What I know of David’s dance, I learned from my grandmother. Now she never directly referenced this story, but my grandmother knew David’s dance. I called my grandmother Baga. I was probably just over a year old when I put the two syllables together, and the name stuck. Baga even eventually had a license plate. My grandmother was proud to be my, and my siblings and cousins’ Baga. What you need to know about Baga, for the sake of the story, was that she lived with Rheumatoid Arthritis. By the time I was born, the RA was pretty advanced. Baga was my only living grandparent for the majority of my life. My father’s parents died in an accident when he was young. My granddad, Baga’s husband, died when I was five. Baga was a pretty constant presence.
Elizabeth P. Lanning, Baga’s real name, was fiercely independent. She lived on her own, with Rheumatoid arthritis, until about a year before she died. She drove up until the last year or two. My grandmother had a stick with a hook on it so that she could pull up the zipper on her blouse. All of the doorknobs in her house had handles. She had a large button phone. She got my uncle to put a clothespin around the ignition of her car, so that once she put the key in (step one), she could then use both hands to turn the ignition (step 2), before taking the car out of park to drive (step 3). It took Baga a lot of conscious steps to do things with her body that you and I do unconsciously. Baga accepted her body, with its limitations. And she pushed her body. She did all the exercises she could . She stretched and worked, and kept pushing herself. She knew she would never have a “perfect body,” but she was not going to give up on having the healthiest body she could.

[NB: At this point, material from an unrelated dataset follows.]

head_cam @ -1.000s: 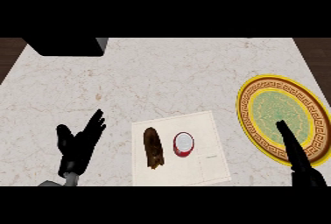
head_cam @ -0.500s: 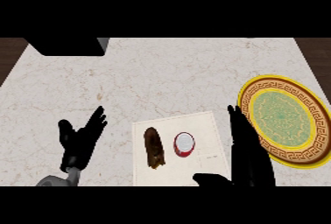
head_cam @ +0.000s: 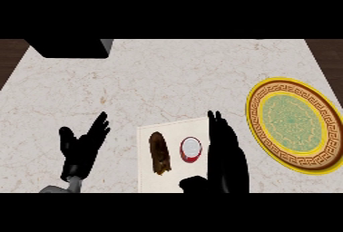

That is how she taught me David’s dance. My grandmother, though her physical movement was tedious, though I’m sure she was often in a lot of pain, though she was in and out of the hospital to have joints replaced, never complained. I do not remember her complaining, or wincing in pain. When she had to ask for help, which was not very often, she did it gracefully. She gave thanks, every day, for the parts of her body that worked.
She had a great love for food, and wine, and beer. My grandmother taught me to pour a beer, long before I was old enough to drink. It was one of the few things she needed help with. She could maneuver a beer bottle over a glass, but she couldn’t simultaneously tilt the glass to get just the right amount of foam. She wanted to enjoy her beer with the proper head of foam so she asked for help from her scrawny teenage grandson.
What grace I have in David’s dance, in the dance of accepting and loving, and praising God for the body I have been given, I learned from Baga. My grandmother laughed through the parts of her body that were hard to bear. She laughed, and I think there is an invitation to laugh at our bodies. Bodies are funny. They make all kinds of weird noises. If we can learn to laugh at our bodies, laugh with our bodies, we might just laugh ourselves into dancing. We might work out and eat better to feed OUR body, the body we have been given, rather than trying to make it fit some mold. The next time we dance, maybe, just maybe, we can dance like no one is watching. We can dance to celebrate that we are wonderfully and fearfully made, by a God who wants us to dance, not to please some image of what we should look like. We dance because God made us with bodies that are right for dancing.